▶ [Exercise directions]:
Below this line is a listing that includes pictures. Copy exactly, and only, the lines from the one containing "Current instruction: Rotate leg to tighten" through the one containing "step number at"; the pictures do not go in the copy.

▶ [Provided material]:
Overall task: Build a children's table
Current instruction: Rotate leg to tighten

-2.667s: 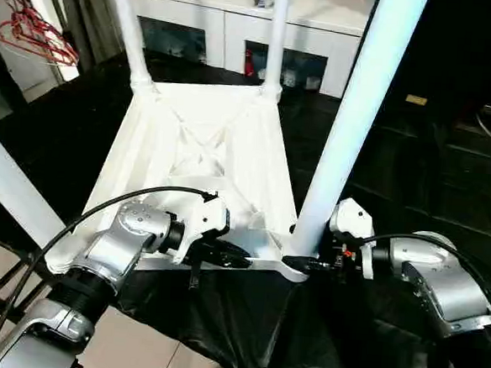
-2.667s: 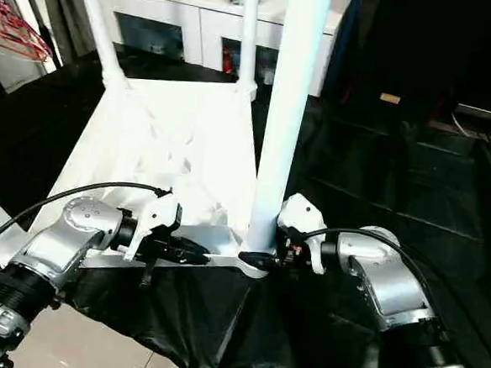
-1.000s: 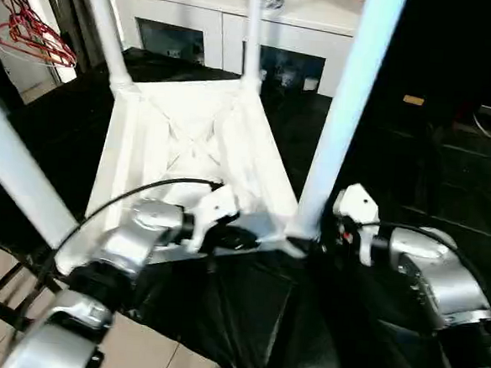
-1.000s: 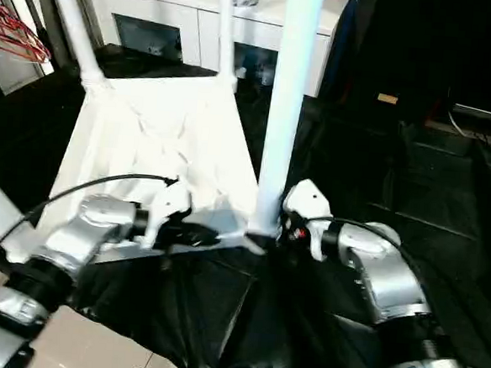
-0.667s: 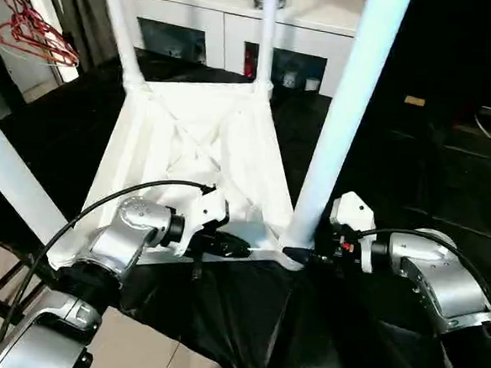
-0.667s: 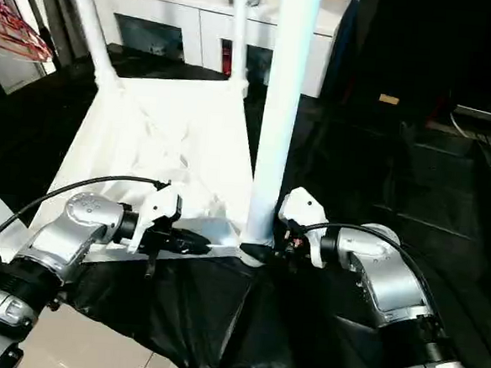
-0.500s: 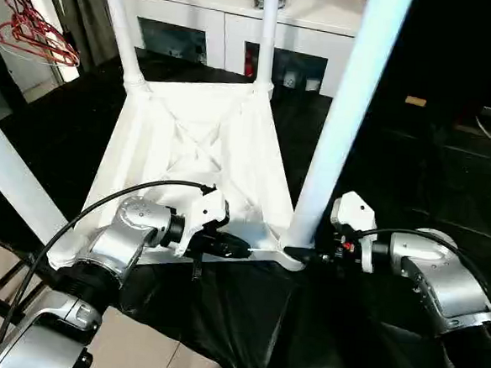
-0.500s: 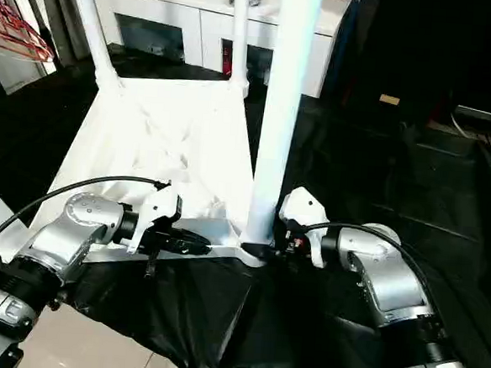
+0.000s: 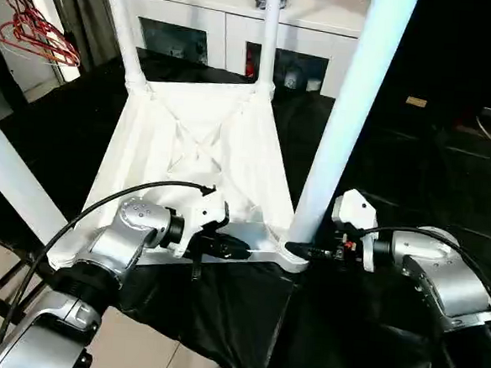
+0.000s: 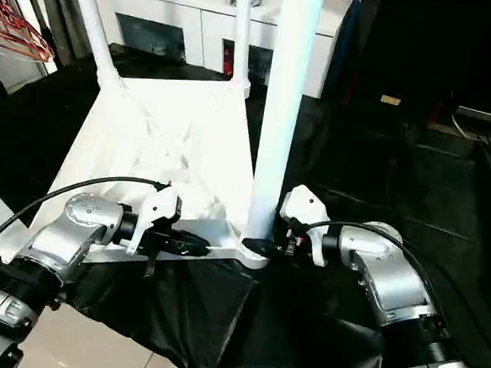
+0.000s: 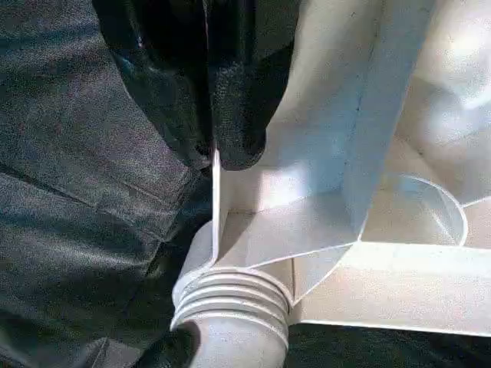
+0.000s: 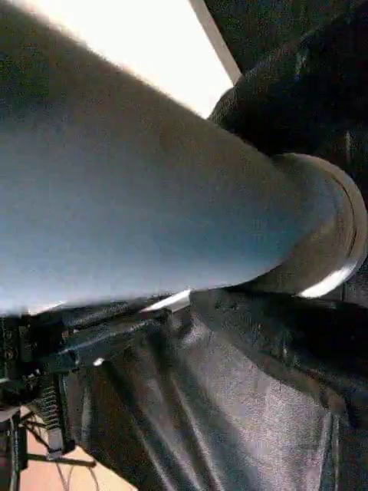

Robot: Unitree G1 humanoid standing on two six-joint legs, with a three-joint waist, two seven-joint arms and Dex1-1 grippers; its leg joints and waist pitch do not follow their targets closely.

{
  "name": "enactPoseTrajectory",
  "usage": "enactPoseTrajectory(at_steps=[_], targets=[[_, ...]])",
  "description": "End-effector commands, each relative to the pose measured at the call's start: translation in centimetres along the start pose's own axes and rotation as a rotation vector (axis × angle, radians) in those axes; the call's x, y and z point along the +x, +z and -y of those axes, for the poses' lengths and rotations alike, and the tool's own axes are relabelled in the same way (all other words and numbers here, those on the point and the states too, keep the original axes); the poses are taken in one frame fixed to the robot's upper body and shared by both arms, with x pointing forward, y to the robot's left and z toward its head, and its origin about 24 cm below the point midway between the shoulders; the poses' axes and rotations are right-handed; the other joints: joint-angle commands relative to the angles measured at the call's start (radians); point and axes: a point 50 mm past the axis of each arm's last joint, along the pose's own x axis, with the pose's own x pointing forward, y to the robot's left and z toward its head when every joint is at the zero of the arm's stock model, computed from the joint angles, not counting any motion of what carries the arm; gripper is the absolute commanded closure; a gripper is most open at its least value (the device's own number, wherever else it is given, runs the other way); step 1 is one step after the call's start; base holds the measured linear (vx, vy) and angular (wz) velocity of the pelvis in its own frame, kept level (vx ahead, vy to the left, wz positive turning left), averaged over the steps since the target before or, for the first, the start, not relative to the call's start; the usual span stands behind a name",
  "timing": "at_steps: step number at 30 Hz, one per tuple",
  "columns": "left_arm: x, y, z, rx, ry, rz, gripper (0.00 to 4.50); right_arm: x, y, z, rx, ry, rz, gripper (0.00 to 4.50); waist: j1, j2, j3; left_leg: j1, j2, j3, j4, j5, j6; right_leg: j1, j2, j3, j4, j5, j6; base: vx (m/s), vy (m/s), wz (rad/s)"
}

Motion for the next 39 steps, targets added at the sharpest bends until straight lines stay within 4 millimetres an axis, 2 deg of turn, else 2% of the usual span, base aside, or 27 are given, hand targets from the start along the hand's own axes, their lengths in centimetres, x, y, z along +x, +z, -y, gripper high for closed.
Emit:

▶ [Output for this task]:
Current instruction: Rotate leg to tighten

-2.667s: 
-2.667s: 
-1.000s: 
-1.000s: 
-0.667s: 
-0.667s: 
-0.500s: 
-0.500s: 
+0.000s: 
+0.000s: 
+0.000s: 
+0.000s: 

Robot: Unitree G1 humanoid standing on two six-joint legs, with a three-joint waist, two seven-joint arms and Dex1-1 grippers; its leg joints and waist pitch do not follow their targets closely.

{
  "name": "enactPoseTrajectory",
  "usage": "enactPoseTrajectory(at_steps=[_], targets=[[_, ...]])",
  "description": "End-effector commands, each relative to the pose measured at the call's start: translation in centimetres along the start pose's own axes and rotation as a rotation vector (axis × angle, radians) in those axes; the call's x, y and z point along the +x, +z and -y of those axes, for the poses' lengths and rotations alike, and the tool's own axes are relabelled in the same way (all other words and numbers here, those on the point and the states too, keep the original axes); the poses are taken in one frame fixed to the robot's upper body and shared by both arms, with x pointing forward, y to the robot's left and z toward its head, and its origin about 24 cm below the point midway between the shoulders; the poses' axes and rotations are right-handed; the other joints: joint-angle commands relative to the angles measured at the call's start (radians); point and axes: a point 50 mm past the axis of each arm's last joint, along the pose's own x axis, with the pose's own x pointing forward, y to the robot's left and z toward its head when every joint is at the zero of the arm's stock model, computed from the joint angles, not counting any motion of what carries the arm; gripper is the absolute commanded closure; a gripper is most open at its least value (the device's own number, wherever else it is given, runs the other way); step 1 is one step after the call's start; base holds the measured linear (vx, vy) and angular (wz) velocity of the pelvis in its own frame, kept level (vx ahead, vy to the left, wz positive turning left), averaged over the steps since the target before or, for the first, the start, not relative to the call's start; the usual span stands behind a name",
  "timing": "at_steps: step number at 30 Hz, one per tuple",

This answer has been written out in full.